Readers write to me in search of advice. Not advice about love, marriage, finances or where to find the perfect ironing board. Thank heavens for that. They’re seeking guidance and good counsel on where to find distracting TV for the times we are living in.
Often they include information about themselves: interested in global affairs, concerned about climate change, worried about racism and a bit embarrassed they’re watching TV when they intended to read Gibbon’s The History of the Decline and Fall of the Roman Empire. (Spoiler alert: The Barbarians did it.) Me, not arriving in the curating-TV racket today or yesterday, I intuit what they want: thrills.
The good thriller is what most seek, and that’s fine. Freud – another fella worth reading – was on top of this, noting our fixation on what he called “the uncanny,” which he recognized as “that class of the terrifying which leads back to something long known to us, once very familiar.” So there. Here are three new adventures in the genre, all uncanny and mind-blowing, recently arrived on Netflix.
Sky Rojo (in Spanish with English subtitles) is lurid neon, fast-paced action and filled with suggestions of sex and violence. It is not, however, as superficial as that brief description hints. The eight-episode series (most are about 35 minutes long) has excellent pedigree, being created by the people behind the dazzling Spanish series Money Heist. For all its colour, car chases and Tarantino-esque whiffs of sadism, it’s a vivid, thundering denunciation of the sexual exploitation of women.
On the island of Tenerife, three women, Coral (Veronica Sanchez), Wendy (Lali Esposito) and Gina (Yany Prado), are employed as dancers and sex workers at Club Las Novias, a high-end nightclub and brothel located in the middle of nowhere. It’s owned by Romeo (Asier Etxeandia), who wears his sadistic streak on his sleeve. When he attacks one of the trio, they fight back together, leave him for dead and escape. There follows an on-the-run thrill ride as the trio try to stay ahead of Romeo’s henchmen.

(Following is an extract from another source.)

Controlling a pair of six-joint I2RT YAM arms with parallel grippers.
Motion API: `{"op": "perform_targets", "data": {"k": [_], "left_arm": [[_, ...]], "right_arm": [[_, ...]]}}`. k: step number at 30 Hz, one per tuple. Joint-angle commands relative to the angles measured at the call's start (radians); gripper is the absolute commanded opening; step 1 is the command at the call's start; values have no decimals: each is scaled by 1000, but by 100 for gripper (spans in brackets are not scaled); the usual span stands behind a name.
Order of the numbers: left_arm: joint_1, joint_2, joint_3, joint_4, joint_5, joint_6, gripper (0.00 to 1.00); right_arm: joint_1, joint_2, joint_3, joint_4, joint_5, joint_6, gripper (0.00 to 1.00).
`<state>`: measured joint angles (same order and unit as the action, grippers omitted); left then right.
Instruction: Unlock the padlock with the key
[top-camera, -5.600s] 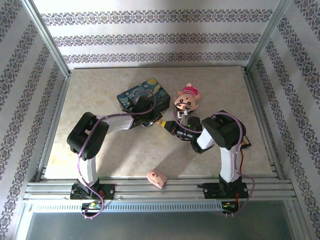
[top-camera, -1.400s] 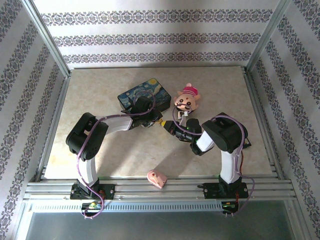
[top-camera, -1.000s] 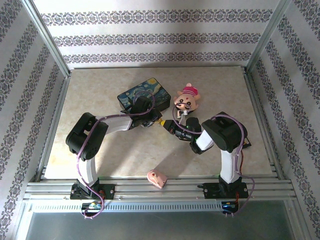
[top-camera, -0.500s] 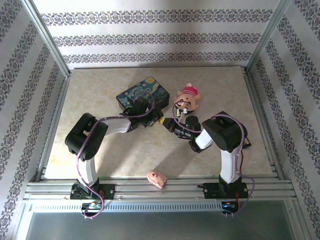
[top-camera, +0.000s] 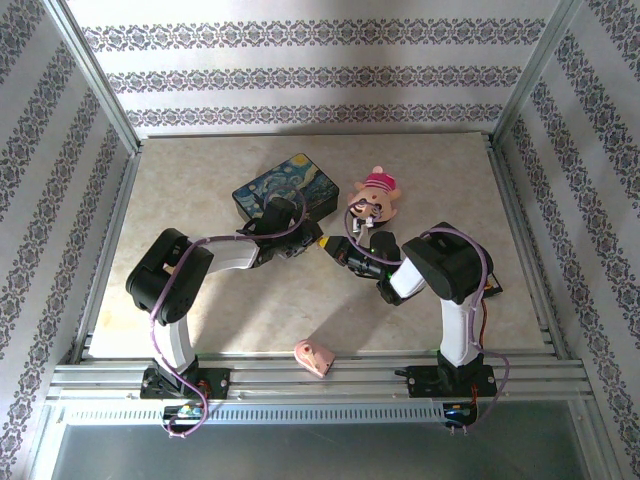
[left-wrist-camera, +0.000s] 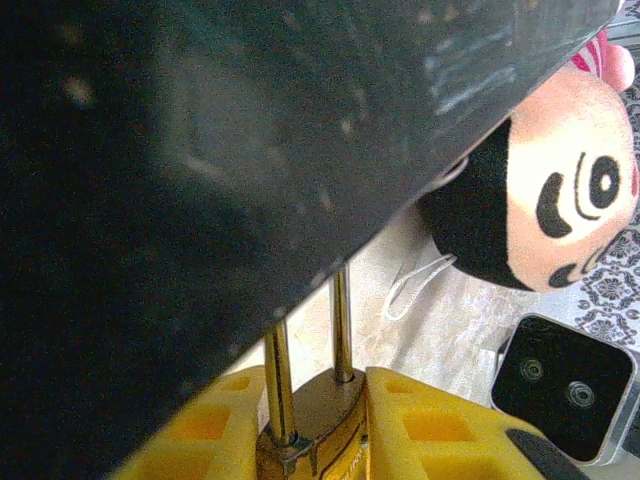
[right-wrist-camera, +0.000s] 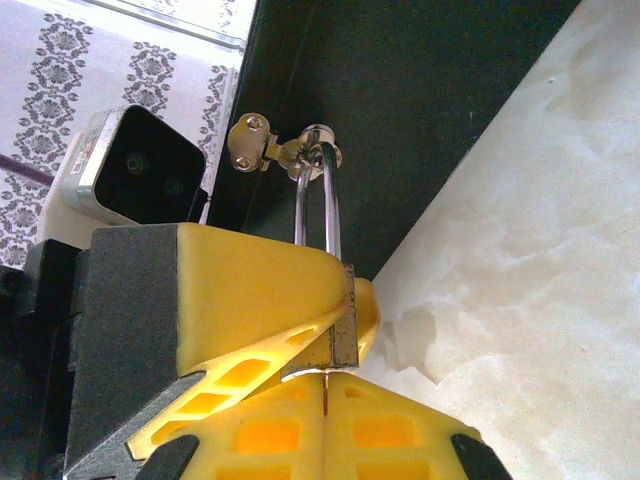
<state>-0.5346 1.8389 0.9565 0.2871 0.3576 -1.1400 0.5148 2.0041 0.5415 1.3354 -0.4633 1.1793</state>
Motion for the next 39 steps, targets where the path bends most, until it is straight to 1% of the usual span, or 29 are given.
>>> {"op": "perform_targets", "data": {"k": [1, 3, 6, 10, 12, 20, 22, 26, 28, 30, 33, 36, 39], "left_arm": [[-22, -41, -17, -17, 69, 5, 15], [-22, -40, -22, -16, 69, 2, 11], [-23, -43, -23, -13, 69, 0, 7], [-23, -47, -21, -11, 67, -2, 3], [-22, -48, -21, -5, 71, -7, 0], [-22, -52, -18, -3, 72, -15, 0], [-22, -50, -18, -2, 75, -17, 0], [-22, -49, -19, 0, 79, -23, 0], [-22, -49, -16, -5, 83, -23, 0], [-22, -50, -12, -11, 90, -24, 0], [-21, -48, -9, -14, 98, -31, 0], [-20, -42, -5, -14, 104, -40, 0], [-20, -35, 1, -15, 114, -47, 0]], "right_arm": [[4, 4, 38, 50, 35, -3, 8], [4, -1, 35, 50, 38, -4, 14], [1, -11, 25, 49, 41, -11, 19], [-4, -35, -6, 49, 55, -31, 25], [-6, -48, -24, 42, 65, -49, 26], [6, -121, -75, -56, 105, -144, 27], [18, -154, -74, -119, 120, -188, 27], [63, -256, -59, -338, 200, -327, 26], [90, -320, -35, -484, 255, -400, 26], [123, -383, 8, -671, 323, -486, 25], [170, -443, 89, -906, 423, -601, 24], [189, -461, 141, -1024, 467, -666, 24], [196, -451, 183, -1084, 480, -710, 24]]}}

Like Money Heist, this series relies heavily on the intricate weaving of voice-over narration with action. The point, you know full well, is to offer an inflammatory treatment of sex work in Spain. How did these three women end up trapped in a brothel in Tenerife? Why is Romeo so gently caring about the women in his family, and so enraged by the three escapees? The series is drenched in the visual style of Latin pulp and sometimes precariously balanced in its depiction of that sun-drenched place where glamour and ruthless economics meet. Often what is presented as unnerving violence stays as suggestion, not enactment. Not for the easily rattled and leaning closer to the avant-garde than mainstream.

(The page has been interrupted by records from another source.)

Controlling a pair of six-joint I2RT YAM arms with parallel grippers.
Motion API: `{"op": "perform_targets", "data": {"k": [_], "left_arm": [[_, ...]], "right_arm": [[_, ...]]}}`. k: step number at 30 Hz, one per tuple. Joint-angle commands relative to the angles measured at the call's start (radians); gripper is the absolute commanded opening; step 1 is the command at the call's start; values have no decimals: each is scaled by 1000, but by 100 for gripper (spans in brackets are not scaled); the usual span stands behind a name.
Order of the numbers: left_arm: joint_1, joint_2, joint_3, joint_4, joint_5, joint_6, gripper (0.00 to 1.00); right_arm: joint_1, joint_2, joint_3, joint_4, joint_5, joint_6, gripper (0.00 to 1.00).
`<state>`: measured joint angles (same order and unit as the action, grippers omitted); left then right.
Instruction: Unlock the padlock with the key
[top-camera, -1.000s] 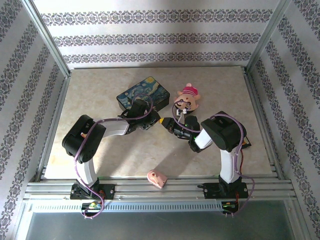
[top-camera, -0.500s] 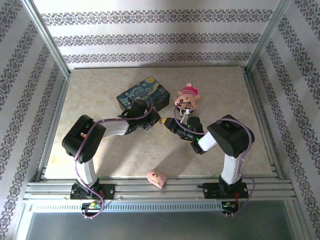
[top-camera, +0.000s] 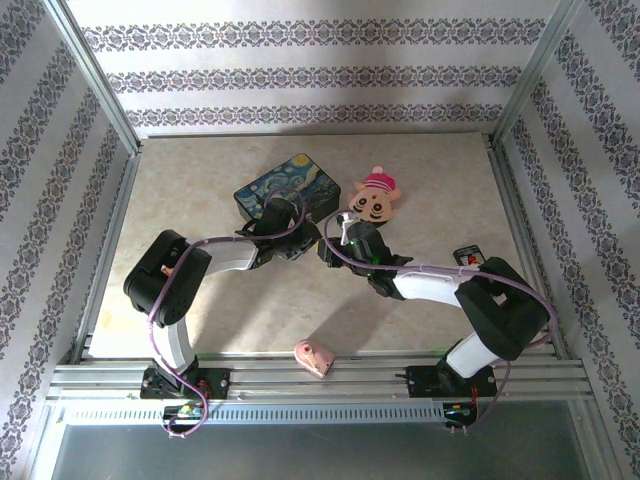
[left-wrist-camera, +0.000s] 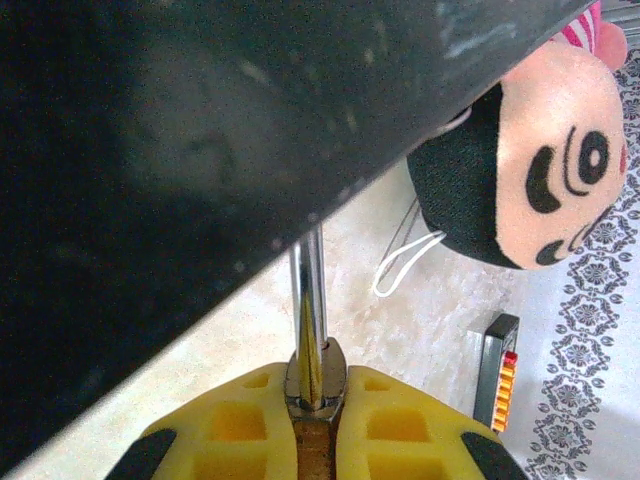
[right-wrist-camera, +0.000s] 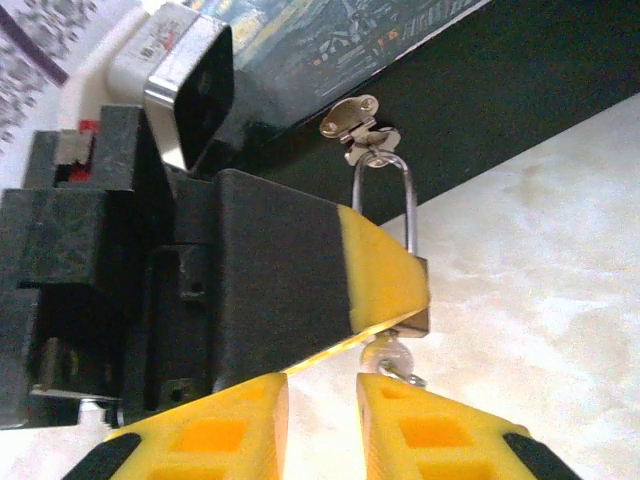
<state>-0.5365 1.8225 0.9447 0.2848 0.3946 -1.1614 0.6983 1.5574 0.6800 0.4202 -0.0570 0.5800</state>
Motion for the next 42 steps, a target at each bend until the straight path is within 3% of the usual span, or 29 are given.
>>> {"op": "perform_targets", "data": {"k": [1, 18, 31, 42], "left_arm": [[-17, -19, 12, -13, 79, -29, 0], [-10, -11, 52, -82, 145, -36, 0], [-8, -9, 41, -71, 162, -52, 0], [-8, -5, 33, -64, 173, -58, 0]], "right_arm": [[16, 2, 56, -189, 83, -125, 24], [72, 92, 180, -320, 196, -315, 23], [75, 169, 230, -339, 236, -368, 22], [65, 167, 231, -299, 255, -338, 11]]}}
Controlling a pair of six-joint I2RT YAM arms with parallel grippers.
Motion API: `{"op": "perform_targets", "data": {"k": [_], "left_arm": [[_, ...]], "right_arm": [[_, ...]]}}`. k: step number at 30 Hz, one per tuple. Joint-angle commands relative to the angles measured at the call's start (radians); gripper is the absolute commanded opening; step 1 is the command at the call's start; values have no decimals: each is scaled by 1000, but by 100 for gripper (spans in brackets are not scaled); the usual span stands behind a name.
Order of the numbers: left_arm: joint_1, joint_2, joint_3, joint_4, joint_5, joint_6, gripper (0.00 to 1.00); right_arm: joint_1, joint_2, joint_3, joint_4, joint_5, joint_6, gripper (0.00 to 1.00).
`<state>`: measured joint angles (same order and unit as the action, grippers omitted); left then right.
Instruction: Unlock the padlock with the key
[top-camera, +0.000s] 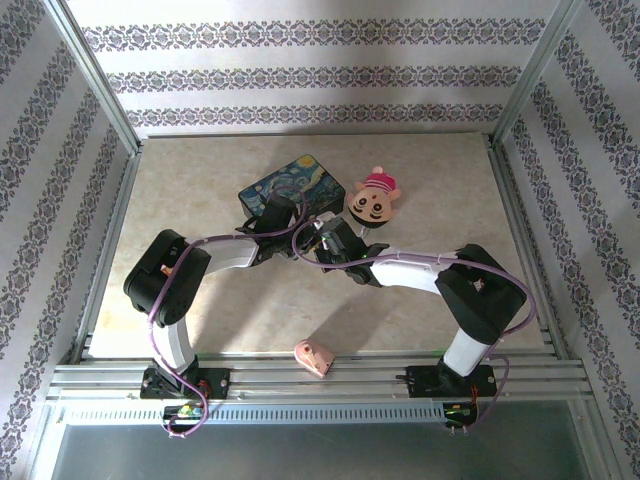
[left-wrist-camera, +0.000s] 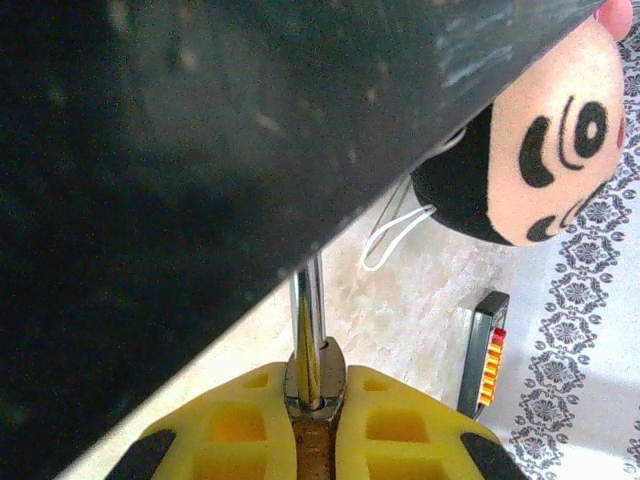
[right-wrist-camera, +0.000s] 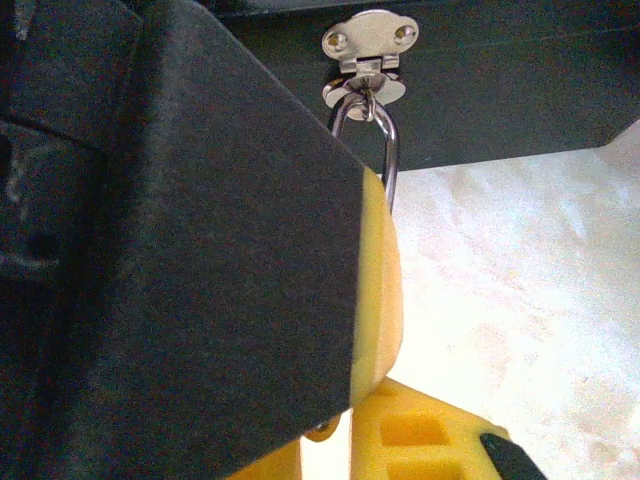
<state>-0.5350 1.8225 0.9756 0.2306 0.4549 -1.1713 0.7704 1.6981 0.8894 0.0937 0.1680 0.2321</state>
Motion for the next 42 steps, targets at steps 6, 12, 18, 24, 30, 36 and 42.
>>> {"op": "perform_targets", "data": {"k": [6, 12, 18, 24, 30, 36, 42], "left_arm": [[-10, -1, -3, 1, 117, -53, 0], [-10, 1, -12, 16, 121, -62, 0], [-10, 0, -13, 25, 123, -65, 0], [-10, 0, -17, 30, 123, -70, 0], [-10, -1, -24, 35, 120, -74, 0], [-8, 0, -31, 47, 121, -86, 4], [-5, 2, -35, 64, 127, -102, 11]], "right_arm": [[-39, 19, 5, 58, -38, 42, 4], [-106, 0, -38, 122, -173, 113, 0], [-179, 25, -73, 212, -348, 189, 0], [-224, 60, -104, 326, -462, 266, 0], [-250, 70, -107, 360, -529, 305, 0], [-298, 100, -139, 493, -640, 432, 0], [-348, 164, -193, 762, -743, 621, 0]]}}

Sentinelle (in French with English subtitles) can be found listed as both a movie and a TV-movie. Never mind that; it’s a one-off and a lacerating revenge-thriller. Klara (Olga Kurylenko), a thirtysomething French soldier, serves in Syria and has a traumatic experience when she misjudges a volatile situation. Back in France, she’s assigned to the local anti-terrorism patrols in Nice. She’s bored, knowing the heavily armed patrols are for public assurance and not real police work. She remains traumatized, on edge and heavily medicated.
Trying to fit in, she goes to a nightclub with her younger sister, Tania (Marilyn Lima). Next day she discovers Tania was raped by a Russian businessman. The local cops are reluctant to get involved, so Klara sets out on personal revenge. That journey is taut and seething with violence against the men trying to stop her. There is no warmth or wit in Sentinelle; it’s an exercise in unsubtle retributive justice. Klara doesn’t want to extract a confession; she wants certain people dead. There’s an underlying theme about the rot in France being anchored in rich businessmen, not foreign threats, but Klara has neither the time nor inclination for subtlety.
Retribution, a BBC/Netflix miniseries, is not as new, and aired in Britain as One of Us. It starts with a murder and then becomes a twisted, intense story of family secrets and lies. We meet Adam and Grace at their wedding. They grew up on side-by-side family farms in Scotland. On return from their honeymoon, they’re both murdered. We see the killer, a drug-addled figure. He heads to where the victims’ families live. They find and cage him. Then the backstories emerge. Who among them is truly burdened and evil? Tightly wound, the miniseries is dominated by Juliet Stevenson as Adam’s enraged, stricken mother. It’s gloom-filled and more centred on morality than murder.